Limitations of Prior Work: Hyperbolic deep RL suffers from severe optimization difficulties. Cetin et al. (2023) first introduced hyperbolic geometry into RL, but training remained unstable, requiring SpectralNorm combined with S-RYM (\(\mathbf{x}_E \mapsto \mathbf{x}_E / \sqrt{d}\)) to mitigate instability—at the cost of limiting the expressive capacity of the entire encoder.

Key Challenge: A fundamental conflict exists between the geometric advantages of hyperbolic space (low-distortion hierarchical embeddings) and training stability (conformal factor explosion and ill-conditioned gradients).

Goal: (1) Formally analyze the sources of gradient ill-conditioning in hyperbolic PPO; (2) design a hyperbolic RL agent that achieves both training stability and expressive power.

Key Insight: Closed-form gradient derivations for both the Poincaré Ball and Hyperboloid models are used to precisely locate the sources of instability, after which corresponding components are designed to address each issue individually.

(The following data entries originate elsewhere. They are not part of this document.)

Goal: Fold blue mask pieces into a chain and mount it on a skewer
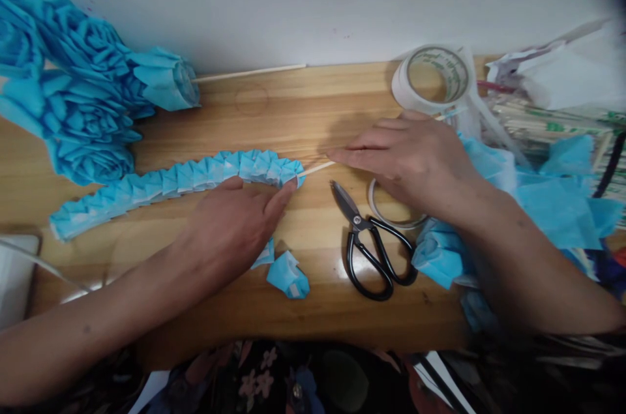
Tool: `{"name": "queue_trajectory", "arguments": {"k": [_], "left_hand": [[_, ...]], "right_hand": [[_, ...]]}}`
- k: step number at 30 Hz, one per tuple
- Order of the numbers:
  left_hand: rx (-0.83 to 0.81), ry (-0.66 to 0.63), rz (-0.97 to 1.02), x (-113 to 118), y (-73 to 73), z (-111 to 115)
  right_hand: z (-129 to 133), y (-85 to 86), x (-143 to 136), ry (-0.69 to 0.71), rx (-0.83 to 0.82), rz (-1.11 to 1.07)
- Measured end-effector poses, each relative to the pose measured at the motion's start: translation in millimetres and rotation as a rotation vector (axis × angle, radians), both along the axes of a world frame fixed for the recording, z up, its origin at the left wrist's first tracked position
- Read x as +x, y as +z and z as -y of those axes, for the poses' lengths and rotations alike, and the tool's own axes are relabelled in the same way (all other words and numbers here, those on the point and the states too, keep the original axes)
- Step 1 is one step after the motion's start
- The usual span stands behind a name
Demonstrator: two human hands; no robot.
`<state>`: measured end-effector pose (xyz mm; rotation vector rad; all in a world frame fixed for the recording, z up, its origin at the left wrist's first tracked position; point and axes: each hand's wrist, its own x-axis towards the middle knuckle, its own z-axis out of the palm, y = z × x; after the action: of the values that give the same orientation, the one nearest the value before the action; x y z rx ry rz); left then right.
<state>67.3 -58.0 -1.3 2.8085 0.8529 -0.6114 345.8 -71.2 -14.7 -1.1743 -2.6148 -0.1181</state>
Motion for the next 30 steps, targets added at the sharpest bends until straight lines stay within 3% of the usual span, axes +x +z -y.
{"name": "queue_trajectory", "arguments": {"k": [10, 25, 30], "left_hand": [[-0.058, 0.024, -0.073, 4.6, 9.0, 0.9], [-0.041, -0.001, 0.012, -1.7, 2.1, 0.7], [-0.043, 0.009, -0.065, 2.8, 3.2, 1.3]], "right_hand": [[-3.4, -3.0, 2.6, 0.035, 0.073, -0.054], [-1.6, -1.4, 3.6, -0.004, 0.009, -0.008], [-2.4, -2.2, 3.8, 0.011, 0.016, 0.009]]}}
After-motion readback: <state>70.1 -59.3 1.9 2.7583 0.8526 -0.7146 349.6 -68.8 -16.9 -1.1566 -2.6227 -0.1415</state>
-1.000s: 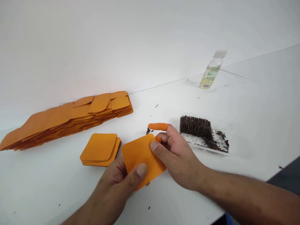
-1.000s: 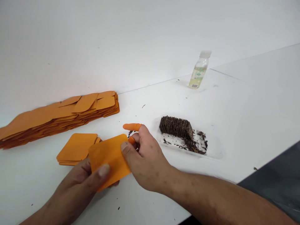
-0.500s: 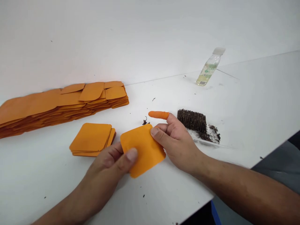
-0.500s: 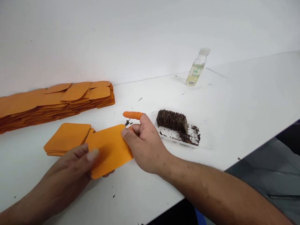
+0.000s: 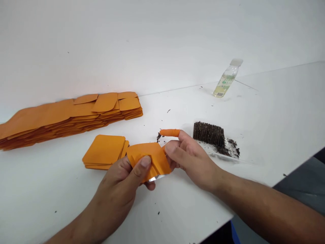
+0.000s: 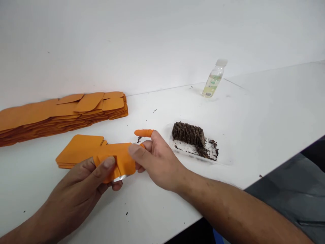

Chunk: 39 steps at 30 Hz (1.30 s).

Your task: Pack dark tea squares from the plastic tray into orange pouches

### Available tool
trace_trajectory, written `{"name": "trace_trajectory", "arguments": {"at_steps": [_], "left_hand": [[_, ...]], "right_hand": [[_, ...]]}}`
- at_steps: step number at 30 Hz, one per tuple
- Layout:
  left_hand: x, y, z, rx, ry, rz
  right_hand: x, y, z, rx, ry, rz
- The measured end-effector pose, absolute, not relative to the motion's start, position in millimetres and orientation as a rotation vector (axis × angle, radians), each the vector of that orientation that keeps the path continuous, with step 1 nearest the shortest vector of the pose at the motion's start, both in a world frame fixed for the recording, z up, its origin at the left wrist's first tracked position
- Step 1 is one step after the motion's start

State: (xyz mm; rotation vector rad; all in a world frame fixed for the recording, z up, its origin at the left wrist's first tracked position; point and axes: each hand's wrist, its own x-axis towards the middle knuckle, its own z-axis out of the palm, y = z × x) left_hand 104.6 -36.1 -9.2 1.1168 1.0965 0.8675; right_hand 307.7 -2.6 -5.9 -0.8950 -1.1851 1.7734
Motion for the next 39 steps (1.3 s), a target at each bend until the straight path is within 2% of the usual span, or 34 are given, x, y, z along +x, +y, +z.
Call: {"name": "trace_trajectory", "arguments": {"at_steps": [4, 8, 13, 17, 21, 26, 33, 39], "left_hand": [[104.9, -34.8, -9.3, 1.024, 1.148, 0.936], [110.2, -33.6, -6.8, 0.995, 1.104, 0.972], [118.3, -38.1, -9.1, 0.993, 1.020, 0.936], [120.6, -42.8, -16.7, 1.103, 1.019, 0.863], [118.9, -44.6, -18.7, 1.222, 1.059, 0.892], [122.2, -39.0, -9.3, 0.873, 1.045, 1.029], [122.7, -41.8, -15.4, 0.901, 0.964, 0.894], [119.3, -50.4, -16.9, 1.097, 0.982, 0.724]], "right_hand": [[308.4, -9.2, -3.5, -0.909, -1.288, 1.869], [303.5, -12.5, -6.8, -0.950, -1.307, 1.827], [297.5, -13.0, -15.9, -0.798, -1.228, 1.667], [296.0, -12.3, -17.4, -0.658, -1.173, 1.744], [300.3, -11.0, -11.8, -0.787, -1.152, 1.654], [308.9, -12.5, -2.2, -0.989, -1.216, 1.721], [307.4, -10.4, -3.7, -0.999, -1.073, 1.676], [305.8, -8.0, -5.7, -0.913, -1.048, 1.866]]}}
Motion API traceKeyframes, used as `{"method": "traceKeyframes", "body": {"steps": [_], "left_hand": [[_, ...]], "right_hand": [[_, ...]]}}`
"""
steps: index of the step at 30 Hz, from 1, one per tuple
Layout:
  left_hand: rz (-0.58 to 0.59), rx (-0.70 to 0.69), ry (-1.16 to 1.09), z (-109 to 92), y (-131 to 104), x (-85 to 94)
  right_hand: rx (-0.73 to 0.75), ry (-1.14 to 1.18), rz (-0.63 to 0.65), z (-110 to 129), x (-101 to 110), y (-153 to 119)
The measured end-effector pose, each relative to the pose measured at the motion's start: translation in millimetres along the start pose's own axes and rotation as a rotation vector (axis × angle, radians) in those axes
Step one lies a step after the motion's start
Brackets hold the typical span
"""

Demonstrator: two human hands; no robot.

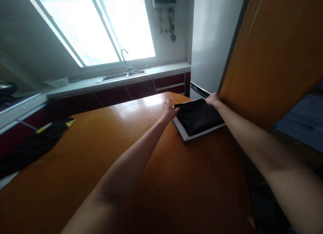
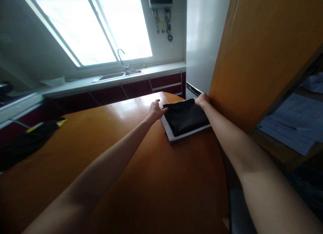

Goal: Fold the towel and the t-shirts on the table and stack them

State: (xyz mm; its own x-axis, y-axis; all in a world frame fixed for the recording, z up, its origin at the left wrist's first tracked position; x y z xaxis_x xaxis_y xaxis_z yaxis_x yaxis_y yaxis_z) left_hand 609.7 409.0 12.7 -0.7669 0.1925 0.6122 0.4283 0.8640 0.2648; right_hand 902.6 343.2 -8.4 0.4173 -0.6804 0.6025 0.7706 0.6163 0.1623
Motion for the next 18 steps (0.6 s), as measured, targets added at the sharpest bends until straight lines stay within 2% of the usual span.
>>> {"method": "traceKeyframes", "body": {"steps": [2,3,5,8,11,15,18], "left_hand": [[-0.011,-0.305,0.272,-27,-5,-4.7],[0.033,-0.427,0.367,-37,-8,-13.0],[0.184,-0.53,0.507,-42,-11,-34.2],[0.355,-0.429,0.625,-24,-6,-55.8],[0.404,-0.338,0.636,-5,1,-62.0],[0.405,-0.329,0.611,2,5,-61.9],[0.408,-0.316,0.546,0,6,-61.1]], "right_hand": [[0.187,-0.184,-0.001,13,-6,-9],[0.295,-0.253,0.031,20,-12,-16],[0.452,-0.37,0.145,27,-30,-31],[0.384,-0.479,0.31,16,-49,-43],[0.335,-0.492,0.377,5,-51,-45],[0.343,-0.49,0.358,8,-32,-46],[0.395,-0.444,0.294,25,-18,-75]]}}
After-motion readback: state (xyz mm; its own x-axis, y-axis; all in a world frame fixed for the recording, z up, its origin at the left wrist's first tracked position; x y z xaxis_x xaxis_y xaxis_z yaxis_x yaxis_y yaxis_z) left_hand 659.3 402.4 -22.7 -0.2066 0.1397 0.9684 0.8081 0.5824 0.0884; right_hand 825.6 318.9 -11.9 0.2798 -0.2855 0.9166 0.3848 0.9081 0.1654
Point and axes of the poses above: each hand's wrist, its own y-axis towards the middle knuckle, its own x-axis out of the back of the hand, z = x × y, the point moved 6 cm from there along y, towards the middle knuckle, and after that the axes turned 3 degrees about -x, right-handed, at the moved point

Core Idea: Large-norm embeddings are the root cause of hyperbolic PPO collapse. The instability can be fundamentally resolved by constraining the norm via RMSNorm, avoiding the conformal factor via the Hyperboloid model, and aligning the loss function with the geometry via categorical losses.

Method

Overall Architecture

Hyper++ adopts a hybrid Euclidean-hyperbolic encoder architecture (Impala-ResNet) with a shared Euclidean encoder and separate hyperbolic actor/critic heads. The core improvements are concentrated at the interface between the final encoder layer and the hyperbolic layer: RMSNorm → TanH → learnable scaling → Hyperboloid exponential map → HL-Gauss categorical value loss.

Key Designs

  1. RMSNorm Regularization (replacing SpectralNorm)
  2. Function: Constrains the Euclidean embedding norm at the encoder output, preventing gradient explosion through the hyperbolic exponential map.
  3. Mechanism: RMSNorm with \(1/\sqrt{d}\) scaling is applied only to the pre-activation output of the final linear layer. Proposition 4.2 guarantees that for 1-Lipschitz activations (ReLU/TanH), \(\|\hat{\mathbf{x}}\|_2 < 1\), which in turn bounds the conformal factor as \(\lambda < 2\cosh^2(\sqrt{c})\).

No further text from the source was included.